The gap I work in
A model that performs well in validation can still fail at the bedside — not because the algorithm is wrong, but because the workflow, the metrics, or the clinical framing around it are.
Stroke technology lives or dies on fit: how it lands in a real hyperacute pathway, whether it changes a decision that matters, and whether anyone can prove it did.
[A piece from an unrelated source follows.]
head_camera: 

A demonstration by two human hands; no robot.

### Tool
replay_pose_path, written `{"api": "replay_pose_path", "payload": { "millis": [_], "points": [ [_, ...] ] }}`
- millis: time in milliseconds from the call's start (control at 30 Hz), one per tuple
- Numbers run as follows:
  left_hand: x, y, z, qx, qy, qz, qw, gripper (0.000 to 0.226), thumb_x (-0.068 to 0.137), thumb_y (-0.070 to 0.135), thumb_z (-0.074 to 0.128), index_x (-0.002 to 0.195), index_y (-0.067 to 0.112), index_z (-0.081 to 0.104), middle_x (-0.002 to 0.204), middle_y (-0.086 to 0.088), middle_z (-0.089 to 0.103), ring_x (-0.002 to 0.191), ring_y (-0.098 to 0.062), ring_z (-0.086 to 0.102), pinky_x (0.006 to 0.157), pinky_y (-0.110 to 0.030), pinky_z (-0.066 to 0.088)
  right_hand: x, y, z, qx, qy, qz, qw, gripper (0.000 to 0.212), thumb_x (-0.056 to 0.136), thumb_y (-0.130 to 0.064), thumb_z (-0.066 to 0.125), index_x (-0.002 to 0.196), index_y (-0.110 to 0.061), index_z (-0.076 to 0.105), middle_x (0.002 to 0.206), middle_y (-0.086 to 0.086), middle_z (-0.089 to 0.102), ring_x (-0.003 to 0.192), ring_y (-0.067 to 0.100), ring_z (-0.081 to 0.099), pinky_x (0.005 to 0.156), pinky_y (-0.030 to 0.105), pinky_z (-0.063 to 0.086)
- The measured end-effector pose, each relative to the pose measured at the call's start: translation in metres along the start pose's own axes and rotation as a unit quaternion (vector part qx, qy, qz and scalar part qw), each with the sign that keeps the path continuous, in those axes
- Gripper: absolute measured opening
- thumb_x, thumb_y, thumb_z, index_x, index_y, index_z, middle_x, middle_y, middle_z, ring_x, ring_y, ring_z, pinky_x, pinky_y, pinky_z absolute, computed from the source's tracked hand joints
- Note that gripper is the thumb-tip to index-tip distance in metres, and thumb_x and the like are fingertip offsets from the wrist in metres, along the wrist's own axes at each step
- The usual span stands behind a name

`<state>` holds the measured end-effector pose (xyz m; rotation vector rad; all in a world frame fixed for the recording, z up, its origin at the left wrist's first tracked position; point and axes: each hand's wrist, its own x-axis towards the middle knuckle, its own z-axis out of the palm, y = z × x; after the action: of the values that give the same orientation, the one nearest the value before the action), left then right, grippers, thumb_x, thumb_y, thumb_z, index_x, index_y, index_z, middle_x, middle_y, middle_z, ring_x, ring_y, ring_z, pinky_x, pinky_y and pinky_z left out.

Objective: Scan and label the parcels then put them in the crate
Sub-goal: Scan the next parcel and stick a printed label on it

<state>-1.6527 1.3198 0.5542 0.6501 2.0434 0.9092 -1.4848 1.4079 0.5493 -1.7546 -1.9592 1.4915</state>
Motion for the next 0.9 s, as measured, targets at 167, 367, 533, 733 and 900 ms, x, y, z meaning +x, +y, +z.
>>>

EUROSTROKES advises the companies building these tools from the side of the clinician who actually uses them, and who is fluent in the published ESO criteria that define stroke-unit quality.
Where I help
Workflow fit
How a tool lands in the real acute-stroke pathway — where it sits, who acts on it, and what it must not disrupt.
Pilot & study design
Designing pilots and evaluations that answer the question that matters: does this change a decision and an outcome?
KPI architecture
Defining the metrics that genuinely demonstrate clinical value — aligned with how stroke units are actually measured.
Clinical framing
The reasoning layer between a quantified scan and a decision — positioning, claims discipline, and evidence boundaries.
Why EUROSTROKES
- Frontline and standards-literate. An active stroke clinician who works daily against the published ESO criteria that define stroke-unit quality.
- Builder, not just reviewer. EUROSTROKES runs its own knowledge build (Livetextbook), so the advice is grounded in hands-on experience of the same problems.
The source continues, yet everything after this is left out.